Last week, David Dayen at The Intercept reported on a disturbing discrepancy. Under the Community Reinvestment Act, federal law since 1977, banks are graded based on "how well they provide lending and investment to low- and moderate-income (LMI) neighborhoods where they take deposits." The vast majority of banks pass with flying colors, despite the fact that one in four American households have either no access or almost no access to traditional banking.
While banks are pushing forward into the future — online banking and mobile-first efforts are increasingly driving innovation in the industry — LMI communities and government regulations have fallen behind.

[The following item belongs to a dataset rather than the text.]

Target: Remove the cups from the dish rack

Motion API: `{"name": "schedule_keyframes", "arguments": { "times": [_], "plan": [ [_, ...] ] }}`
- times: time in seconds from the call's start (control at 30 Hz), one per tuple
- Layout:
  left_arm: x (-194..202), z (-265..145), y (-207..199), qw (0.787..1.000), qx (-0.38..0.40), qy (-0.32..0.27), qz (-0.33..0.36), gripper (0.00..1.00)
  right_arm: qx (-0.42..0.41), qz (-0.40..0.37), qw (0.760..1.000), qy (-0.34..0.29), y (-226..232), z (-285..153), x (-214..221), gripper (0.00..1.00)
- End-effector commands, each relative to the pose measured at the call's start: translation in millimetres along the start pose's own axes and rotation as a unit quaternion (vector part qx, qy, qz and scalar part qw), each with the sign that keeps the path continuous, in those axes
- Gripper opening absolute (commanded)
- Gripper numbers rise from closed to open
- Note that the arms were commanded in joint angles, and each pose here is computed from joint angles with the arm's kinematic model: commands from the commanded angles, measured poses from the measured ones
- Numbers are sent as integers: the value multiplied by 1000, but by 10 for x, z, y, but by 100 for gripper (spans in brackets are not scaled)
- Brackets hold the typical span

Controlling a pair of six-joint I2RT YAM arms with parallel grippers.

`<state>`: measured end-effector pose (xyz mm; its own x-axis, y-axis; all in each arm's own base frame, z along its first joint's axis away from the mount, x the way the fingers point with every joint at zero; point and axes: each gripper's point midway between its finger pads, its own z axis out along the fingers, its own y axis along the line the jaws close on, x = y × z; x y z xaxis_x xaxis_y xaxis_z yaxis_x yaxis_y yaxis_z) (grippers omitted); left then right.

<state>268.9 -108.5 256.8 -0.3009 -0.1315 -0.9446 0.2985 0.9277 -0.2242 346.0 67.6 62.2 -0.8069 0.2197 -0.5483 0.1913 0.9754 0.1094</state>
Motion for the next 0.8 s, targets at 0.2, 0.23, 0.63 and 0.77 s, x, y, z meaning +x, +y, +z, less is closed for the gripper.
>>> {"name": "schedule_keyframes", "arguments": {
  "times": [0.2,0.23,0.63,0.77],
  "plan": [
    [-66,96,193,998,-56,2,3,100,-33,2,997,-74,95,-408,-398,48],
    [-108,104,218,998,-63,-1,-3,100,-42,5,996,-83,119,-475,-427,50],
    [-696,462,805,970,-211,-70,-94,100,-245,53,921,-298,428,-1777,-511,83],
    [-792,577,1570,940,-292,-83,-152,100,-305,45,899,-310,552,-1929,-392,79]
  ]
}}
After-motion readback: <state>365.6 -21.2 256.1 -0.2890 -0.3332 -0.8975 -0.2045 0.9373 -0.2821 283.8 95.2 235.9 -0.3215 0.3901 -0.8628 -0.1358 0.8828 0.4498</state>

Frequently, banks are being rewarded with good grades for actively destroying their local communities. Banks are supposed to be graded on how much they lend and invest in their local areas, but as Dayen points out, this can lead to banks being rewarded for lending to developers who purchase single-family homes in low-income neighborhoods, evict the current residents, and convert them to luxury rentals.
The biggest problem? The Community Reinvestment Act is a toothless law. Three different federal agencies oversee the law, but they don't work together on their examinations. The examinations are also subjective and easy to manipulate; there's currently "no mechanism to decipher whether a loan in an LMI neighborhood benefits or harms the community." And even if a bank does end up getting a bad grade, there are no financial penalties attached to it.

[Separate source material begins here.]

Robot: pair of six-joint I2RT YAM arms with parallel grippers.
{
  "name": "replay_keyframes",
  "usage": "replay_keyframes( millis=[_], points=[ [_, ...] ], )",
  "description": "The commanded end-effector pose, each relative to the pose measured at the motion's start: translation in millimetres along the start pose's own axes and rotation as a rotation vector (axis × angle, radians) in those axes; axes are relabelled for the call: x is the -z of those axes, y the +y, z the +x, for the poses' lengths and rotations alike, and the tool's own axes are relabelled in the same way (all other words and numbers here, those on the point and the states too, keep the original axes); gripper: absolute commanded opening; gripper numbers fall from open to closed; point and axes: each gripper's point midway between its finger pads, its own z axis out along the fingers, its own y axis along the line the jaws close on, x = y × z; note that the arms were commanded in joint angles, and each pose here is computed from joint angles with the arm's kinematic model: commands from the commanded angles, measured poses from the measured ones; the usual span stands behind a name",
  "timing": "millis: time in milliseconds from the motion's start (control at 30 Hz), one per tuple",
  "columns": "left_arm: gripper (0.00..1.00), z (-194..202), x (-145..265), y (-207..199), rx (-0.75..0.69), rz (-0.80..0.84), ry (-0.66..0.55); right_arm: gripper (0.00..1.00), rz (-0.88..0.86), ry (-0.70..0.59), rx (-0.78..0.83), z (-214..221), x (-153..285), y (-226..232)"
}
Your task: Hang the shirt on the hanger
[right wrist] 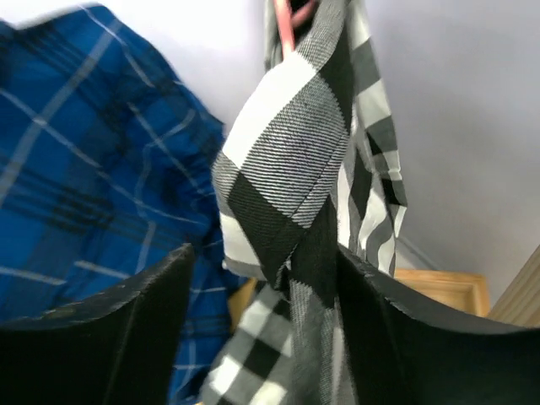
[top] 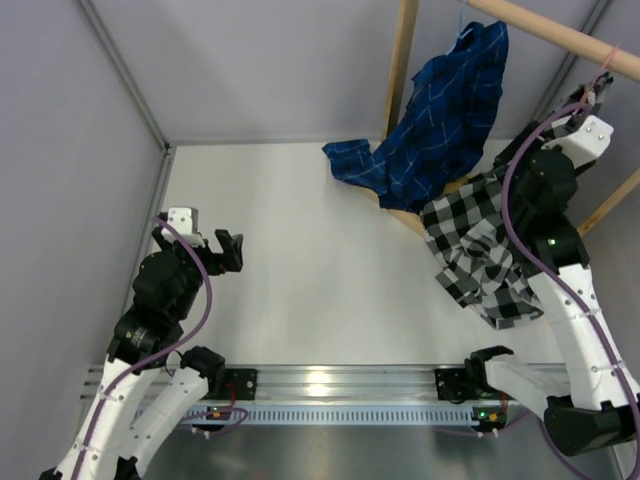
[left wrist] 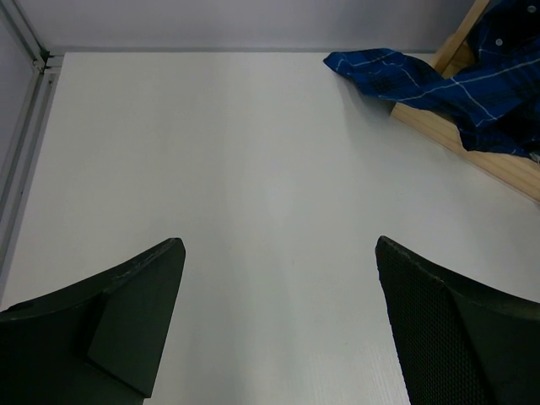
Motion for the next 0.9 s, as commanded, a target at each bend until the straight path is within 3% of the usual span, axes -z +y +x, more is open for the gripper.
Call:
replay_keyframes(
  millis=[0, 67, 100, 200, 333, 467, 667, 867],
  points=[
    [0.98, -12, -1, 4, 0.026, -0.025, -0.056, 0.69, -0.115, -0.009, -0.096, -28, 22, 10],
    [0.98, -12, -1, 4, 0.025, -0.028, -0.058, 0.75, -0.191, 0.022, -0.098, -27, 28, 23],
    [0.98, -13, -1, 5, 0.026, -0.033, -0.059, 0.86, -0.216, 0.022, -0.108, -33, 33, 25],
    [0.98, -14, -1, 9, 0.031, -0.054, -0.065, 0.99, -0.217, 0.033, -0.105, -36, 49, 11],
    [0.98, -18, -1, 14, 0.046, -0.088, -0.075, 0.99, -0.323, 0.047, -0.057, -46, 75, 10],
    [0.98, -25, 3, 24, 0.063, -0.144, -0.099, 0.99, -0.391, 0.179, 0.118, -27, 106, -8],
    [0.98, -36, 30, 42, 0.085, -0.224, -0.135, 0.99, -0.471, 0.135, 0.234, -22, 159, -53],
    [0.98, -37, 56, 49, 0.092, -0.237, -0.104, 0.99, -0.478, 0.092, 0.237, -13, 198, -96]
  ],
)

Regulators are re-evaluating the Community Reinvestment Act now, and activists are working to encourage regulators to update the implementation of the law. A better implemented Community Reinvestment Act is only one step towards better serving America's low- and middle-income communities, however: the problem of access remains for a quarter of American households.
One potential solution to this lack of access is an idea called postal banking — essentially, the U.S. Post Office, which already has a location in every zip code in America, would take on basic banking functions. It's a relatively simple and clean solution that both helps a huge portion of the population and saves the U.S. Post Office from almost certain bankruptcy.